Task to carry out: For the records below, report how many lines include the word "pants". Only the number should appear.
--- Data for analysis ---
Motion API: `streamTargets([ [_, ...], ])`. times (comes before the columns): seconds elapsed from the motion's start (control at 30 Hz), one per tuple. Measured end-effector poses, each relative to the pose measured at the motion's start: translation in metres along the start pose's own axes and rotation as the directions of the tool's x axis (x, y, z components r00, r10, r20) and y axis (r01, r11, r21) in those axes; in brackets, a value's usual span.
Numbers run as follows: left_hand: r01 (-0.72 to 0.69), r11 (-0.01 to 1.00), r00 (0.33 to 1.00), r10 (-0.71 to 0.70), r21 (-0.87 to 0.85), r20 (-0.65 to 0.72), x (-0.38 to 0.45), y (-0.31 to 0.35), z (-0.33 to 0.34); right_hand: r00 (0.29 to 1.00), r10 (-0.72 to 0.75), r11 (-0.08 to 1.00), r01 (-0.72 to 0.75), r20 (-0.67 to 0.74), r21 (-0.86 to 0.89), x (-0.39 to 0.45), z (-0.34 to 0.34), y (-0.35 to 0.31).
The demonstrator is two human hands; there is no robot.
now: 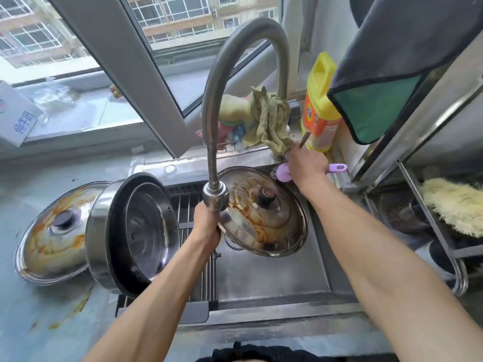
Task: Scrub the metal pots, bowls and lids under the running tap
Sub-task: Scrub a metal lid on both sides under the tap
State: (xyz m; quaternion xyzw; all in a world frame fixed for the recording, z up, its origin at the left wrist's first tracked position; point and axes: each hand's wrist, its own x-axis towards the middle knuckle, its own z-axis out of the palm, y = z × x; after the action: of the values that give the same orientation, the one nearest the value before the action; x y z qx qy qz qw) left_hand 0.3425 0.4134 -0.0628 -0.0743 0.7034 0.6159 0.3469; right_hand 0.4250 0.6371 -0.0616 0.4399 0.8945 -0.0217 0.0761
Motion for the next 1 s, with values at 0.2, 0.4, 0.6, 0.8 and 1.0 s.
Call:
streamTargets([
  [0.2,0.005,1.0,1.0,-0.005,0.027,0.018,0.0,-0.002,-0.003,1.0,0.003,1.0,-0.003,-0.016,0.01,-0.001,0.007,0.002],
  [0.4,0.024,0.998,0.999,-0.022,0.064,-0.029,0.005,-0.007,-0.009,1.0,0.018,1.0,-0.017,-0.007,0.007,-0.004,0.006,-0.001],
  [0.6,0.034,0.999,0.999,-0.034,0.001,0.005,0.003,-0.011,-0.013,0.999,0.024,0.999,-0.023,-0.028,0.037,-0.006,0.01,-0.002],
  [0.8,-0.068,0.979,0.995,0.052,0.19,0.085,-0.006,-0.025,-0.028,0.999,0.026,0.964,-0.036,0.042,0.263,-0.031,0.014,-0.005],
  [1.0,-0.12,0.946,0.988,0.083,0.301,0.132,-0.018,-0.047,-0.043,0.995,0.021,0.737,-0.081,0.097,0.671,-0.093,0.033,0.004],
])
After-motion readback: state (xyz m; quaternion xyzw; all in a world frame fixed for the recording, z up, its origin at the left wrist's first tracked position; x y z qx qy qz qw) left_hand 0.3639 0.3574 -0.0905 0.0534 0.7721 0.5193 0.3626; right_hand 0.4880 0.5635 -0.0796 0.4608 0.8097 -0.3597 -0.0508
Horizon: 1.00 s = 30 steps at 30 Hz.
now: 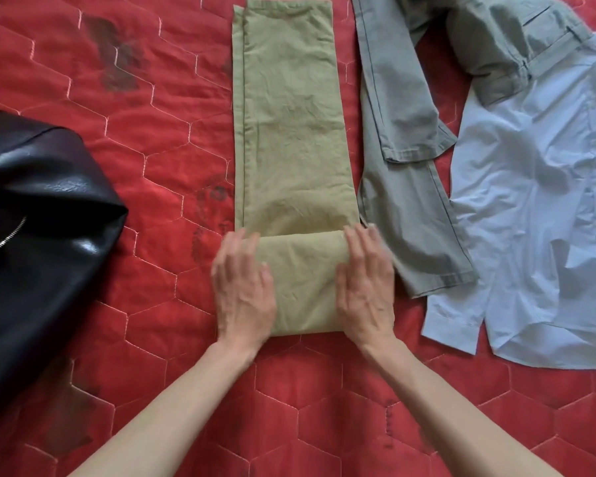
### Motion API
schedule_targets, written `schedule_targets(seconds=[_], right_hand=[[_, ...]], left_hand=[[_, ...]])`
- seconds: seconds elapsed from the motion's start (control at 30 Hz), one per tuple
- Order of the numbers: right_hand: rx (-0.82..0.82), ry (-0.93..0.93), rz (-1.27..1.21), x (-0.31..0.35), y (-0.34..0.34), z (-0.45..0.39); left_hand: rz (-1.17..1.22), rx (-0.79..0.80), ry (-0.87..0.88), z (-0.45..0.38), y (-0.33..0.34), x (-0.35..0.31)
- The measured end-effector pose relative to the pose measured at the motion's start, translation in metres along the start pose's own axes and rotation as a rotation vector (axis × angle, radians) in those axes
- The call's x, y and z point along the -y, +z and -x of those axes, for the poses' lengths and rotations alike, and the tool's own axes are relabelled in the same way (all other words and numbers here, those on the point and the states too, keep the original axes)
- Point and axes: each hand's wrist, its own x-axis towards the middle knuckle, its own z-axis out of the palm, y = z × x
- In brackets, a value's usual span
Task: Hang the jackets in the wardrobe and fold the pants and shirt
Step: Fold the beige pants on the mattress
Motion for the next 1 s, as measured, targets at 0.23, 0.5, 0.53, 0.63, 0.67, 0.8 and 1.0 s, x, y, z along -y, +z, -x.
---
Finished task: 2